Some larvae change directions by moving deeper to ride currents that go in directions opposite to those of surface currents.
A group from UC Santa Cruz, led by oceanographer Margaret McManus, has fashioned acoustic devices similar to echolocation pings of dolphins, to track thin, moving carpets of larvae as they twist and turn through the sea for weeks and sometimes months.
She discovered that rockfish larvae are not dispersed equally through ocean waters around Monterey Bay, but rather cluster in bands like thick carpets -- from a few inches to a few feet thick -- that can stretch for miles.
“It’s important to understand where larvae are coming from and where they are going,” McManus said. “It’s all about identifying which areas of the coast should be protected for these species of rockfish.”
These findings, researchers said, underscore the local benefits of no-fishing marine reserves, such as those established around the Channel Islands, which are designed to allow brood-stocks of fish to recover so they can begin “seeding” surrounding areas with larvae and spillover fish.
“This is a message of hope,” said Warner, the UC Santa Barbara marine biologist. “If a fisherman gives up a local fishing spot, he may benefit by repopulating other areas he fishes. It won’t just get swept down the coast to help somebody else.”

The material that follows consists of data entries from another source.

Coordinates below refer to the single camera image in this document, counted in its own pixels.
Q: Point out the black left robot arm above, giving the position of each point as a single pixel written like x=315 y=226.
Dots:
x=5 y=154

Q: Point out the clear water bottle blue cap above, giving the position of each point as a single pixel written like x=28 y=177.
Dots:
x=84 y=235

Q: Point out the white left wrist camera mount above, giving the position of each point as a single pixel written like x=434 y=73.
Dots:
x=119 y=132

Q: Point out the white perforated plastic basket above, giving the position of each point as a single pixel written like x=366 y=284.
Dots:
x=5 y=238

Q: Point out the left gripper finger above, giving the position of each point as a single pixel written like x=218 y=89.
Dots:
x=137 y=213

California Department of Fish and Game officials are now working with scientists and fishermen to figure out where to establish a network of marine reserves along the state’s 1,100-mile coastline. In addition, officials within the National Oceanic & Atmospheric Administration are trying to figure out how far the reserves around the Channel Islands should be extended into federal waters, which begin three miles from shore.

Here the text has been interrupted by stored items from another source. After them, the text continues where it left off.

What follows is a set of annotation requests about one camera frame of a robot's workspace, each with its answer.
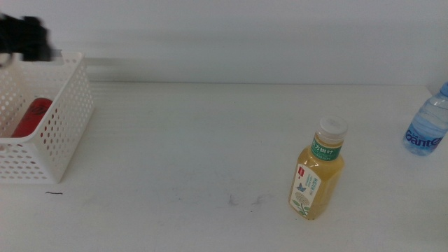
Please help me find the red cola can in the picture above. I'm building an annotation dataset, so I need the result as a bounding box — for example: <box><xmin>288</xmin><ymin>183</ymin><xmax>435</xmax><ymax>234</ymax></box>
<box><xmin>10</xmin><ymin>97</ymin><xmax>53</xmax><ymax>138</ymax></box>

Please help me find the yellow tea bottle white cap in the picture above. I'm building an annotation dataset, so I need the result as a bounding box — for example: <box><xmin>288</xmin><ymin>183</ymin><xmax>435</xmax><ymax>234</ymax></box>
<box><xmin>288</xmin><ymin>115</ymin><xmax>349</xmax><ymax>221</ymax></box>

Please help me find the clear water bottle blue label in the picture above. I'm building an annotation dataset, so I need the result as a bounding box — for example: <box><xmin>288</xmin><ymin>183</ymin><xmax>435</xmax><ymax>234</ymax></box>
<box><xmin>402</xmin><ymin>81</ymin><xmax>448</xmax><ymax>157</ymax></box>

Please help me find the white perforated plastic basket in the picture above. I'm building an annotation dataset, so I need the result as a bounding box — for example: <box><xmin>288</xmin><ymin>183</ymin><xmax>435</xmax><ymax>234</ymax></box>
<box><xmin>0</xmin><ymin>51</ymin><xmax>95</xmax><ymax>185</ymax></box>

Many fishermen oppose such reserves and question claims by scientists that the zone would ultimately help the fishing industry. Commercial fishermen say the no-fish areas hurt their livelihoods, while recreational fishermen say they infringe on their way of life.
Conrad C. Lautenbacher, Oceanic & Atmospheric’s administrator, said in an interview this week that he favors an “ecosystem approach” to managing fisheries and sees reserves as a valuable tool that can benefit fishermen, as well as those who want to conserve nature for its own sake.
Lautenbacher said he was intrigued by the new discoveries, which he wants to incorporate into his agency’s coastal observing system. “It’s an excellent development and something we are very interested in,” Lautenbacher said. He said far too little research has been done on coastal waters because oceanographers tend to focus on the deep ocean.
The research unveiled Saturday was coordinated through the Partnership for Interdisciplinary Studies of Coastal Oceans, a collaboration of Stanford, UC Santa Barbara, UC Santa Cruz and Oregon State University that involves more than 100 scientists.
Many of these marine scientists have called for 20% of the world’s ocean area to be designated off limits to keep many types of fish from becoming extinct. Only about 1% of the ocean area is closed to fishing. Some scientists blame the relatively small size of the closed areas for collapse of many fisheries.
“There is emerging concern about the ocean,” said Jane Lubchenco, a marine ecologist at Oregon State University. “There will be increasing calls for doing a better job managing our oceans.”